Excellent article in Wired by Tom vanderBilt about why the ratings information from research organisations like Nielsen are less and less valuable in a multiscreen world. Although, just being liked on Facebook, or followed on Twitter is still a crude measurement, it sure beats electronic diaries. Nielsen has been incredibly slow to adapt to changing audience behaviour. I note that Tweetbot has added multimedia filters, an obvious way of competing with GetGlue.
All of your favorite shows are ratings dogs.Breaking Bad, Girls, Mad Men. Each struggled to top a score of 2.5, rarely cracks Nielsen’s top 25. There are two possible conclusions to draw from these facts: (1) All these shows should be canceled, or (2) maybe the ratings are measuring the wrong thing. Since the 1970s, television has been ruled by the Nielsen Family—25,000 households whose TV habits collectively provide a statistical snapshot of a nation’s viewing behaviour. Over the years, the Nielsen rating has been tweaked, but it still serves one fundamental purpose: to gauge how many people are watching a given show on a conventional television set. But that’s not how we watch any more. Hulu, Netflix, Apple TV, Amazon Prime, Roku, iTunes, smartphone, tablet—none of these platforms or devices are reflected in the Nielsen rating. (In February Nielsen announced that this fall it would finally begin including Internet streaming to TV sets in its ratings.
In the years after its founding in Chicago in 1923, the A.C. Nielsen Company thrived, thanks to a commitment to math and technology. While its competitors called random households and asked them what they happened to be listening to on the radio at that moment, Nielsen developed more sophisticated sampling methods. Rather than rely solely on self-reporting, Nielsen employed a device called the Audimeter that used photographic tape to automatically record listening activity. When television arrived, Nielsen used similar meters for viewing—although they were supplemented with paper diaries. But by the late 1950s, Nielsen sat comfortably atop the media-ratings industry. It had few competitors, and since television habits remained static, it had little reason to keep innovating.

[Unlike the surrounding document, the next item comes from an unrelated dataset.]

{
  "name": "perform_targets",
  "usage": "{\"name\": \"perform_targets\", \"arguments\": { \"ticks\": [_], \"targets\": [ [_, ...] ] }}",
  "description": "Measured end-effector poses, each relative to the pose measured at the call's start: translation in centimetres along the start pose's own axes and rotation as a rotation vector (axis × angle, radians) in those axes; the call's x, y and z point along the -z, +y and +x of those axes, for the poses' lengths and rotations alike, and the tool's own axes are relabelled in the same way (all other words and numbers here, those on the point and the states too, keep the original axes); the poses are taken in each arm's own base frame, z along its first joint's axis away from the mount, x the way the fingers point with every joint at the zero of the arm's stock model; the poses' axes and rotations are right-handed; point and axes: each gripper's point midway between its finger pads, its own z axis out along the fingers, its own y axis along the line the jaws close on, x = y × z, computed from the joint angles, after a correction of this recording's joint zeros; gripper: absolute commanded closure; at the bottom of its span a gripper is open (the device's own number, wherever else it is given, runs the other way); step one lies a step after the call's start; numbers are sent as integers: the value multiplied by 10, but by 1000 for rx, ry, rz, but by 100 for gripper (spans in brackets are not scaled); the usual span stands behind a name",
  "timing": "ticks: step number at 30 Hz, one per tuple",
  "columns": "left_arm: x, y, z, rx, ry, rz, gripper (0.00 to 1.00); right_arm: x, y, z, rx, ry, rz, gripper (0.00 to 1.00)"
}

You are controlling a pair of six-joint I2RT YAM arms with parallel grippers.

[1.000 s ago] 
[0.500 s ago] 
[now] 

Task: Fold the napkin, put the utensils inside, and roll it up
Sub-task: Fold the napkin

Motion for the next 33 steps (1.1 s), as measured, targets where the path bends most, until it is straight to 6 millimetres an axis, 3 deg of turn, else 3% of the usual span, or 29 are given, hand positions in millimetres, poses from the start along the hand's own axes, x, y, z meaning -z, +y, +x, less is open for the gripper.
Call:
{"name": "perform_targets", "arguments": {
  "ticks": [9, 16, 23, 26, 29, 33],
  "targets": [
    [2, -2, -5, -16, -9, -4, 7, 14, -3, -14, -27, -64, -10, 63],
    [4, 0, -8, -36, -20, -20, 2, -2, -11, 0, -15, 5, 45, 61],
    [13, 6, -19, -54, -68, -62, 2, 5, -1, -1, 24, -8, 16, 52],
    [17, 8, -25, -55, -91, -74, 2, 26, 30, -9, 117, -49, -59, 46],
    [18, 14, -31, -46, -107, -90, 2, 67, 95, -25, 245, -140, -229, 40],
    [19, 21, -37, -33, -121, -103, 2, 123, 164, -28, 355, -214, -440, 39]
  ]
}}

But the widespread adoption of the DVR in the mid-2000s roused Nielsen from its torpor. In 2007 the company hammered out its “C3″ rating, a metric that includes the number of people who watched a show—and therefore the commercials—up to three days after its original airing. (The company also came up with a C7 tabulation, tracking audiences for a full week.) Networks loved the number—it seemed a truer representation of their shows’ actual audience. But at first advertisers didn’t pay much attention. Viewers who recorded a show on a DVR were assumed to be fast-forwarding through the commercials and thus immune to sales pitches.

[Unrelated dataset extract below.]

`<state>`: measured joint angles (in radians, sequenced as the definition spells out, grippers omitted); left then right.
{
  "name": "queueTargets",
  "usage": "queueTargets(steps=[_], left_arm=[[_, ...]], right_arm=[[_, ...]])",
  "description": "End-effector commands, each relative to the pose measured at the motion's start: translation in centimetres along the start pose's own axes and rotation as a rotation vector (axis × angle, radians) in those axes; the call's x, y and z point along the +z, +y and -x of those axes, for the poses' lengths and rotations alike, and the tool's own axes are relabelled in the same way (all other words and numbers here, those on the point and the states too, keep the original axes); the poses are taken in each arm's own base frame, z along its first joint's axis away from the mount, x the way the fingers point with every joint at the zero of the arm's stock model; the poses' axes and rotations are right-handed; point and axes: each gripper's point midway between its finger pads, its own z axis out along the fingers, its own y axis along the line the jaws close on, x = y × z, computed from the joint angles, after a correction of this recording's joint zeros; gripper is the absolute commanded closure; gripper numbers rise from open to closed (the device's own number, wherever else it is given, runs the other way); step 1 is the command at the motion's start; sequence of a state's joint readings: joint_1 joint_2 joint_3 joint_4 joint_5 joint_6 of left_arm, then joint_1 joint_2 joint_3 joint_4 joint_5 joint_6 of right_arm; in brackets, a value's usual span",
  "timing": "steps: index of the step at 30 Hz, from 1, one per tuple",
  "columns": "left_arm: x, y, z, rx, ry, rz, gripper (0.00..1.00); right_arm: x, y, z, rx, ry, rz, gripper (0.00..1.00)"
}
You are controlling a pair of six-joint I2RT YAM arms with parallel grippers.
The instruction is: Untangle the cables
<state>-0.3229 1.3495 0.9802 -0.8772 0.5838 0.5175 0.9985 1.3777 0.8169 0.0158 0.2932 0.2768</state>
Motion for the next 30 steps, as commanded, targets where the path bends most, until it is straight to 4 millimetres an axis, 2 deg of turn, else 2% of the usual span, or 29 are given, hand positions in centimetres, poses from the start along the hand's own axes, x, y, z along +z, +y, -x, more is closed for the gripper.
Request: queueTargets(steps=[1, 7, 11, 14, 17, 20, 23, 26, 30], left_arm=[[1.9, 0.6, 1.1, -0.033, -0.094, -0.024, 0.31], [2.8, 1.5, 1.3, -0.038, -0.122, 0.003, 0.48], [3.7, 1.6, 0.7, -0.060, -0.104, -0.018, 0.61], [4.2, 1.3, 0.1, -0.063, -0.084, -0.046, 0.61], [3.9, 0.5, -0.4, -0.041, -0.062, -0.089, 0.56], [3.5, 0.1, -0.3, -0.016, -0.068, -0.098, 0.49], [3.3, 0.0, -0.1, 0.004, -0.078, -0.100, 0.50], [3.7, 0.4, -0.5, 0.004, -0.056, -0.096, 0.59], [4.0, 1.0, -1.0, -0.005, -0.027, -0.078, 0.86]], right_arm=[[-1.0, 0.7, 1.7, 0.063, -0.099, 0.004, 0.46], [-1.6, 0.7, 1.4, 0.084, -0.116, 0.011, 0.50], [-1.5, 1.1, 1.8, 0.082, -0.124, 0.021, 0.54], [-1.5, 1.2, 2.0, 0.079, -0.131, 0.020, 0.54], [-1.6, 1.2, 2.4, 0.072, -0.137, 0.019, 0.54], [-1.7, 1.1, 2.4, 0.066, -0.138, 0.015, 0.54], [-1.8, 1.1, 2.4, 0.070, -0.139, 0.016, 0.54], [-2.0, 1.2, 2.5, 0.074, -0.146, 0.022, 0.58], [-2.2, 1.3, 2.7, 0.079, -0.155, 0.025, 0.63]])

Over time, though, that meant ignoring more and more viewers. Today, it’s not rare for a huge portion of a show’s audience to watch it well after it originally aired. CBS, for example, recently released data showing that the viewership for its Sherlock Holmes reboot, Elementary, skyrocketed when seven days were tracked—its rating among the valuable 18- to 49-year-old demographic shot up 64 percent. (And there’s no reason to stop at seven days. Millions of hours of TV get watched beyond the one-week cutoff. Science fiction shows, it turns out, are particularly likely to be watched more than a week after they air.) Eventually, advertisers began to find ways to reach even those ad-skipping viewers. They created campaigns that mimicked the look of the show they aired against—in some cases using the same locations and actors—in an effort to trick fans into releasing the fast-forward button. (There’s even a name for these spots: podbusters.)

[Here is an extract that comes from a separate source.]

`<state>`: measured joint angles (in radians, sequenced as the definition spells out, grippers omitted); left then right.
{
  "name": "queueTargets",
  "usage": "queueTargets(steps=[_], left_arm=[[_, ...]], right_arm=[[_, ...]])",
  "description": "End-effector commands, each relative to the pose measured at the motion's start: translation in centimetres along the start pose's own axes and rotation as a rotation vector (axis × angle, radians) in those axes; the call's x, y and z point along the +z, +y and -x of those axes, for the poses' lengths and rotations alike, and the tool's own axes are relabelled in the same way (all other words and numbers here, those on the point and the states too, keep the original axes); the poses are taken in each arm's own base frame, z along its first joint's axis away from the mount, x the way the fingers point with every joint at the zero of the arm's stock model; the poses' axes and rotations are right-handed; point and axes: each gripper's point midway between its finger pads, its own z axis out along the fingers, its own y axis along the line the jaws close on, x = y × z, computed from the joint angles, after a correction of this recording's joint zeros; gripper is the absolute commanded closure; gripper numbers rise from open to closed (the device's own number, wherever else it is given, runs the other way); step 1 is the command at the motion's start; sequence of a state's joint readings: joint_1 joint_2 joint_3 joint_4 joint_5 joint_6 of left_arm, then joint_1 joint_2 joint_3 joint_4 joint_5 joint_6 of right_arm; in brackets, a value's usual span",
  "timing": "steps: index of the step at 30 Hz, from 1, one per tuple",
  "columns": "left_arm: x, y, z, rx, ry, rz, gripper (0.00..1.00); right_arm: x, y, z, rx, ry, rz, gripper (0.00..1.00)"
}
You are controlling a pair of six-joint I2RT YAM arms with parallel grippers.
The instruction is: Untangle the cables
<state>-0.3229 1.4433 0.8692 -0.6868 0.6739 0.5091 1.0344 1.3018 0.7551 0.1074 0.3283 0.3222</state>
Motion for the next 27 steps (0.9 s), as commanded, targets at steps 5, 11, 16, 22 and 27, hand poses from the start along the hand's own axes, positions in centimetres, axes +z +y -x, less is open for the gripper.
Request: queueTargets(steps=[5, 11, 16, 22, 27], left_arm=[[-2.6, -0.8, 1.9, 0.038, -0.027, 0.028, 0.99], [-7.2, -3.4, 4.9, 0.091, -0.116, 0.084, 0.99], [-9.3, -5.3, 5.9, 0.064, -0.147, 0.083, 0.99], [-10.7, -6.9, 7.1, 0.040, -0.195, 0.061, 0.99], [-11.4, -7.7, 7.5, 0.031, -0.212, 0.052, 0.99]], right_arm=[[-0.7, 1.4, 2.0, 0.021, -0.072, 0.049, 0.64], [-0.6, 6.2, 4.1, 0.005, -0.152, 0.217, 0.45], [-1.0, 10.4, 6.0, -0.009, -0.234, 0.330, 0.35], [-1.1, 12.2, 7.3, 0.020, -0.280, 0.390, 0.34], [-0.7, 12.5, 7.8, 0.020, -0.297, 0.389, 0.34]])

And they optimized their spots so that their brand could be recognizable even at six times the normal playing speed. Indeed, some researchers have found that fast-forwarders are even more attentive to ads, since they’re watching closely to see when the commercial block has ended. The lesson is that once you identify and track how an audience actually interacts with television, it’s only a matter of time until advertisers create ways to sell stuff to that audience. And when a full 40 percent of Twitter’s traffic during peak usage is about television, it’s not hard to see where the action is headed. “This is a huge topic of conversation,” says Steve Hasker, Nielsen’s president of media products and advertiser solutions. “Their ad sales guys want to be able to go to the market and say, ‘Our program has three times the engagement, because we’ve got many more people tweeting about it—and by the way, they’re young, they’re tech-savvy, and they buy lots of products.’
And that’s why, some day in the near future, a show’s tweetability may be just as crucial as the sheer size of its audience. It’s something that advertisers and networks already realize, albeit in a vague and unquantified way. But as Nielsen—and other analytics companies—race to capture a show’s true impact across all platforms, it will change the way those shows are valued. That’s good news for television that is worth talking about, watching again, chewing on, Tumbling over. It’s good news for all of us.